▸ **Data excerpt**:

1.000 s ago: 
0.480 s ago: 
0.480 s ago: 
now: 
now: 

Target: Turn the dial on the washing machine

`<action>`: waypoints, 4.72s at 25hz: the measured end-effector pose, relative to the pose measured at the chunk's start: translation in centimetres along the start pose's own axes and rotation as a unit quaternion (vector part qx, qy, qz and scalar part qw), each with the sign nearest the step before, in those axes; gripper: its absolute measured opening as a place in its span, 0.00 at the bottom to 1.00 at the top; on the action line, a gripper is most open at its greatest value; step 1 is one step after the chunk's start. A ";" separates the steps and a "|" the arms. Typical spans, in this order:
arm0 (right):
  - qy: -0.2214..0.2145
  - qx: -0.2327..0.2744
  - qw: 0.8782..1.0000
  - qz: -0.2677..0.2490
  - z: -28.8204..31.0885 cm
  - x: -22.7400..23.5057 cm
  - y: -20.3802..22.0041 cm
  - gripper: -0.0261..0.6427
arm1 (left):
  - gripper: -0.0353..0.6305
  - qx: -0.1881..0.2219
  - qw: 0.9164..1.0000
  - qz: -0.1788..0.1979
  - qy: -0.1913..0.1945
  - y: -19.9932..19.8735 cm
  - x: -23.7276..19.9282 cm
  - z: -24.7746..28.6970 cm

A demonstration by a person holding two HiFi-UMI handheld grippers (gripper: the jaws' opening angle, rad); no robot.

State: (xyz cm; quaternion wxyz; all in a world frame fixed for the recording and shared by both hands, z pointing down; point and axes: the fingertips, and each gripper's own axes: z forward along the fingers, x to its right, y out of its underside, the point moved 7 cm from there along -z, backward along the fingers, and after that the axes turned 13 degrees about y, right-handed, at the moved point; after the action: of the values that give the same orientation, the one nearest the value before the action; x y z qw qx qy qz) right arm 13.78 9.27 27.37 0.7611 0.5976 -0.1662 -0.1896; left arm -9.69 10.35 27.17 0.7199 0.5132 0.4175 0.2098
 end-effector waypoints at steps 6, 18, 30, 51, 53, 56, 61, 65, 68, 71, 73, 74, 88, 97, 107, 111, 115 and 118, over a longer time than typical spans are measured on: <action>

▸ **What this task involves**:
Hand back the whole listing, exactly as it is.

▸ **Response to this exercise**:
1.000 s ago: 
0.480 s ago: 
0.480 s ago: 
now: 
now: 

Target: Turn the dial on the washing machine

`<action>`: waypoints, 4.72s at 25hz: the measured end-effector pose, relative to the pose measured at the chunk's start: translation in centimetres along the start pose's own axes and rotation as a unit quaternion (vector part qx, qy, qz and scalar part qw), each with the sign nearest the step before, in those axes; gripper: its absolute measured opening as a place in its span, 0.00 at the bottom to 1.00 at the top; on the action line, a gripper is most open at its greatest value; step 1 is one step after the chunk's start. A ";" separates the steps and a "|" the arms. Typical spans, in this order:
arm0 (right):
  - qy: -0.2214..0.2145
  - qx: -0.2327..0.2744
  - qw: 0.8782..1.0000
  - qz: -0.2677..0.2490
  - z: -28.8204..31.0885 cm
  - x: -22.7400..23.5057 cm
  - y: -20.3802..22.0041 cm
  - gripper: -0.0261..0.6427
arm1 (left):
  - gripper: -0.0353..0.6305
  - qx: -0.1881..0.2219
  - qw: 0.9164..1.0000
  - qz: -0.1788..0.1979
  - qy: -0.1913..0.1945
  - y: -19.9932..19.8735 cm
  - x: -23.7276..19.9282 cm
  - z: -24.7746..28.6970 cm

A demonstration by a person holding two HiFi-UMI handheld grippers (gripper: the jaws' opening angle, rad); no robot.

State: (xyz cm; quaternion wxyz; all in a world frame fixed for the recording and shared by both hands, z pointing down; point and axes: the fingertips, and each gripper's own axes: z forward along the fingers, x to its right, y out of its underside, the point moved 7 cm from there along -z, backward along the fingers, and after that the axes turned 13 degrees about y, right-handed, at the moved point; after the action: of the values that give the same orientation, the one nearest the value before the action; x y z qw qx qy qz) right arm 13.78 9.27 27.37 0.7611 0.5976 -0.1662 -0.1896; left arm -9.69 10.35 27.17 0.7199 0.5132 0.4175 0.2098
 end-effector waypoints at steps 6, 18, 30, 51, 53, 56, 61, 65, 68, 71, 73, 74, 88, 97, 107, 111, 115 and 118, over a longer time than typical spans are measured on: <action>

This exercise requires no additional answer.